- _Task brief_
Transcribe exactly the lines from the one holding "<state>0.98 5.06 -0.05" to the end of the data below, including both of those lines and no others.

- _Collected material_
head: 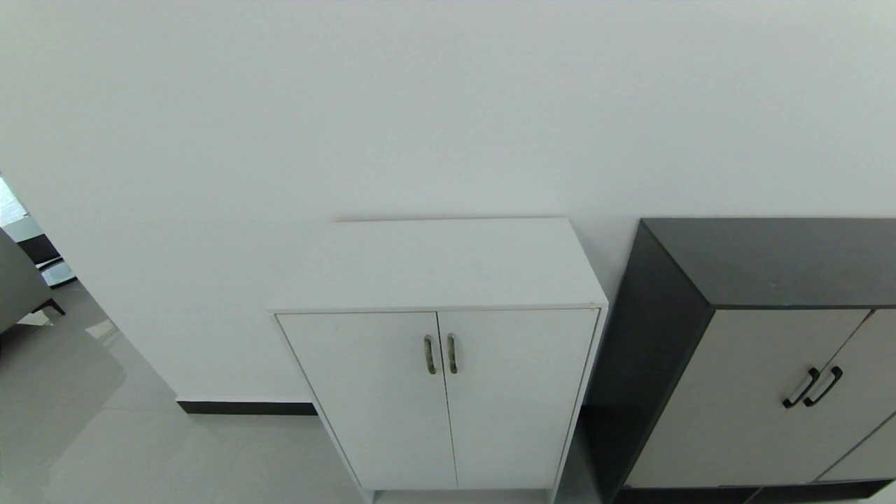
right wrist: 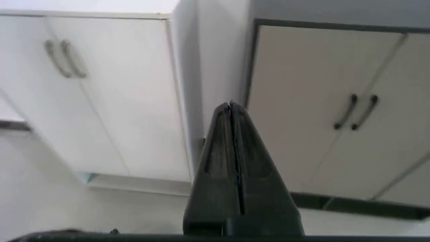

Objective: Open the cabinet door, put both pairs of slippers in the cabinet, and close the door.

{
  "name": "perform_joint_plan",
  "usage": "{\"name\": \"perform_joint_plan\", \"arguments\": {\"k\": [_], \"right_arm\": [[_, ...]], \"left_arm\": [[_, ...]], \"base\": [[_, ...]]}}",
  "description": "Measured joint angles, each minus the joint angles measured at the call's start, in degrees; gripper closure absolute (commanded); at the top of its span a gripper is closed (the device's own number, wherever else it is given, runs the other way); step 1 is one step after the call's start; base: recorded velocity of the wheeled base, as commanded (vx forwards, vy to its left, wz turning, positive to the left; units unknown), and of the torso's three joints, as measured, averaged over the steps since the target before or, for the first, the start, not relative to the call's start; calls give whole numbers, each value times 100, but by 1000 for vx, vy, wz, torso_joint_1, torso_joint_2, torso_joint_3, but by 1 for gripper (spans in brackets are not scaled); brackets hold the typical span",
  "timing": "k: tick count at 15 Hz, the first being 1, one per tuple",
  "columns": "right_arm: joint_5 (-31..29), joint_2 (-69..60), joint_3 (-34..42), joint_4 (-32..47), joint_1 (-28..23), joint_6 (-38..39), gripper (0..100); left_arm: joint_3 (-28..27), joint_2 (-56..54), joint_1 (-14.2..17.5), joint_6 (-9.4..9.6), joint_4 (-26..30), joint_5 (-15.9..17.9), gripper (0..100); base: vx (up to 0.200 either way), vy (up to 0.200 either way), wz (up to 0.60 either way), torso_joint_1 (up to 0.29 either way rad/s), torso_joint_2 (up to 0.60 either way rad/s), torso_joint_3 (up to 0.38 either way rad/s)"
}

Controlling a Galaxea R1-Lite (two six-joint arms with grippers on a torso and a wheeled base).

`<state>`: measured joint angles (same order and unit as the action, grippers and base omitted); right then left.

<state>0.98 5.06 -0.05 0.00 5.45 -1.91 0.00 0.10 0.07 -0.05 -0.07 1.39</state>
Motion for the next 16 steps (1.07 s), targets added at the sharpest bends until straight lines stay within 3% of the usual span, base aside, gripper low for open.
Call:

- _Answer section_
<state>0.98 5.06 -0.05 0.00 5.45 -1.91 0.00 0.10 0.07 -0.05 -0.07 1.39</state>
Motion for the next 16 steps (1.07 s), targets added at the sharpest bends until straight lines stay within 3% of the usual span, base aside, gripper low for open.
Call:

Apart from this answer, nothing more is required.